Eye For Film >> Movies >> Meet The Fockers (2004) Film Review
After surviving the Byrneses in Meet The Parents, it seems only polite to pay a duty call on Gaylord's mom and pop.
To recap: Gaylord (Ben Stiller) calls himself Greg, since Gay Focker doesn't sound right for a heterosexual male nurse in Detroit. He is engaged to Pam (Teri Polo), who's father Jack (Robert De Niro) pretends to be a horticulturalist, while covertly continuing a shadow life as an ex-CIA operative, who can't relax into retirement. In fact, he can't relax at all.
The first movie is about Greg trying to impress his future in-laws, especially Jack, with whom he shares no common (or uncommon) interests, and nothing goes right.
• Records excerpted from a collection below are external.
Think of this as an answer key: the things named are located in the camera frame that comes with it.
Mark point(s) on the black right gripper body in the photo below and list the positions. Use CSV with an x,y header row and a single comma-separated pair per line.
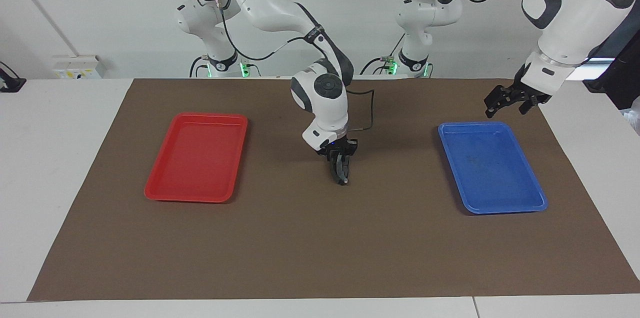
x,y
340,147

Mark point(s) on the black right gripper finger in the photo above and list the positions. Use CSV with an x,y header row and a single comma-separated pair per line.
x,y
348,162
334,163

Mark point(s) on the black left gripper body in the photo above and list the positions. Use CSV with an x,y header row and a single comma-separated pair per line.
x,y
517,93

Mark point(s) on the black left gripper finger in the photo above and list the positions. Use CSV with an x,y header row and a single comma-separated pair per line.
x,y
526,108
490,112

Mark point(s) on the long curved brake pad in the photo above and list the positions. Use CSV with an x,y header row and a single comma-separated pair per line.
x,y
342,175

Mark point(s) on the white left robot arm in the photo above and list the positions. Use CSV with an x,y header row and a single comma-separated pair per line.
x,y
575,13

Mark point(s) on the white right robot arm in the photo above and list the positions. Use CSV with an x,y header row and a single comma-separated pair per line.
x,y
280,3

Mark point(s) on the blue plastic tray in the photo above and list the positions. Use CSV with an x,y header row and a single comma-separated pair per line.
x,y
492,168

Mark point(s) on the brown table mat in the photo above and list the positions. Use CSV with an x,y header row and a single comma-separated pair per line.
x,y
325,238

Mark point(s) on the black equipment stand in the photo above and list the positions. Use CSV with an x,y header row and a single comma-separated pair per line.
x,y
620,78

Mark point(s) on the clear plastic bag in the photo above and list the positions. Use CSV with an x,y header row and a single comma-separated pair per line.
x,y
634,115

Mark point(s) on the red plastic tray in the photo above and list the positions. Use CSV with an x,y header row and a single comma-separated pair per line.
x,y
197,158

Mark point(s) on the white power socket box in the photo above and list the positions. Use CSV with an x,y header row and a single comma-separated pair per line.
x,y
80,68

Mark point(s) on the black clamp mount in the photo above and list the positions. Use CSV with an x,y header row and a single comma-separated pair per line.
x,y
10,83
There is a nasty undercurrent of racial snobbery, as Greg is made to feel socially inferior, being Jewish and not a doctor. However, the visual jokes are of a high quality, De Niro is terrific and, for once, Stiller comes up trumps.
The second movie is as painful as a kick in the pants. Stiller appears to be on anti-depressants, De Niro carbon copies his previous performance and Dustin Hoffman, as Greg's dad, goes so far over the top he disappears in a flurry of manic gestures. The possible saving grace is Barbra Streisand, as Greg's mom, although the constant reference to rumpy, let alone pumpy, becomes a tad tedious.
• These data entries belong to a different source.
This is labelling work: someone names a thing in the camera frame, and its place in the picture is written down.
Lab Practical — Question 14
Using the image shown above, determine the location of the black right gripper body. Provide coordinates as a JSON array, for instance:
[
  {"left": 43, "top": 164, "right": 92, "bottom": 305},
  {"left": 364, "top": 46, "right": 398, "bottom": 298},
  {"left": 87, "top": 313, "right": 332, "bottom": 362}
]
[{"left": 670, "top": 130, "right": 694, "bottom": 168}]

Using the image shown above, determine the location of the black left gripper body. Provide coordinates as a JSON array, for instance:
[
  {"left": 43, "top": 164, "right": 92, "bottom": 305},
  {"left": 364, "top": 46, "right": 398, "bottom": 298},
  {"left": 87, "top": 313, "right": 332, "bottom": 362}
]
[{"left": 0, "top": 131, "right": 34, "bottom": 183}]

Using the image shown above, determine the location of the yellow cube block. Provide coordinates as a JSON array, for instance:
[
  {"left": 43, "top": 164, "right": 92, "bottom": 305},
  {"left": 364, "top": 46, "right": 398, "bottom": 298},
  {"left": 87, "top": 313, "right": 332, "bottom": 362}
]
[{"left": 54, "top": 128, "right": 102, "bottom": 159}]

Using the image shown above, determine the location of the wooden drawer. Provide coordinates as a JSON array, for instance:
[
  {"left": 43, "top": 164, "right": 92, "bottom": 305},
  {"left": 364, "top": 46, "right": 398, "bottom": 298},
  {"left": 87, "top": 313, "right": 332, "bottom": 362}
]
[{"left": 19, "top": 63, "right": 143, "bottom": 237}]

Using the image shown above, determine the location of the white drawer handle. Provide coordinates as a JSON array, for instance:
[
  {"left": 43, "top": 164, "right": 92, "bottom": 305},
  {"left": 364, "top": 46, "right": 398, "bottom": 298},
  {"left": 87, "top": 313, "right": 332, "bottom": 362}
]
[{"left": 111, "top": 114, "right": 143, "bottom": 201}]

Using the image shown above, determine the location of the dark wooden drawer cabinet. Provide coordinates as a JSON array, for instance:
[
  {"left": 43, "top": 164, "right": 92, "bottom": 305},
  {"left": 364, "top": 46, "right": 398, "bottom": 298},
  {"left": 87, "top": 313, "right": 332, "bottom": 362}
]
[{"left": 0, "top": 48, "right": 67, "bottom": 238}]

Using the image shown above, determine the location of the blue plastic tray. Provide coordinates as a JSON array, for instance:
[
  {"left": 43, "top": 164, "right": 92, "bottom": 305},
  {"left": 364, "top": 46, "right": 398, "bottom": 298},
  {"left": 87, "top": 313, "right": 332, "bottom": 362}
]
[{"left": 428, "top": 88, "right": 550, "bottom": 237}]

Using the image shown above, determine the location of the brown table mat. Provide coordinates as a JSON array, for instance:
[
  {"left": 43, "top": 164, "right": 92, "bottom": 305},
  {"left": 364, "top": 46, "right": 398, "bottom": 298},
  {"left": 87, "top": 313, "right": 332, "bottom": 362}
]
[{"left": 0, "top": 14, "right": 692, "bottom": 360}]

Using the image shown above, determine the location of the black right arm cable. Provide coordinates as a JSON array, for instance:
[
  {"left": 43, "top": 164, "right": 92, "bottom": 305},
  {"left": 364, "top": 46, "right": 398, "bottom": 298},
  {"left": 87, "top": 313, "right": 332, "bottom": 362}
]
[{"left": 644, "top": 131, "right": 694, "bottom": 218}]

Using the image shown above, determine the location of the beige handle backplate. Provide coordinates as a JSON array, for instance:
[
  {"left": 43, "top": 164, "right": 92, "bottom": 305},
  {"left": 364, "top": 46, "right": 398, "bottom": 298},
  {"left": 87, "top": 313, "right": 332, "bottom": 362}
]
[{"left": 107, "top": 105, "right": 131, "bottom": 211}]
Believe it or not, this is a sex comedy for senior citizens and the running gag is to hide the erotic sculptures/books/toys from the uptight Mr Byrnes, so that he won't think the Fockers are perverted in their touchy feely, let-it-all-hang Florida lifestyle.
Greg's mom is a sex therapist, specialising in geriatrics, and his dad is a failed lawyer, who has spent God-knows-how-many years being a househusband, which means doing a bit of t'ai chi in the garden and cooking in the kitchen, when not touching up his wife and giggling like a teenager. If Jack is a mountain lion, Bernard Focker is a huggy bear - a very small one.
The Fockers's ugly little pooch humps everything, even the Byrnes's moggie, and Jack brings along his two-year-old grandson, whom he adores in a (naturally) controlling manner, like he adored the cat in Parents, and - surprise! surprise! - the little fella's first words are, "Arse Hole."
The humour is stale, derivative and embarrassing, as if aimed at the wrinkly fans of American Pie. You feel sorry for Blythe Danner, who plays Jack's wife. She has nothing to do, but look stoic, as if each day brings another reminder that obsession is a disease of the heart. Streisand may be demanding, domineering and a fashion victim, but Roz Focker hasn't given up on love. Greg and Pam, on the other hand, behave like a couple, who have been married forever. If there was a spark, it went out a long time ago.
Please don't go and see this film. It might encourage Meet The Byrnes-Fockers.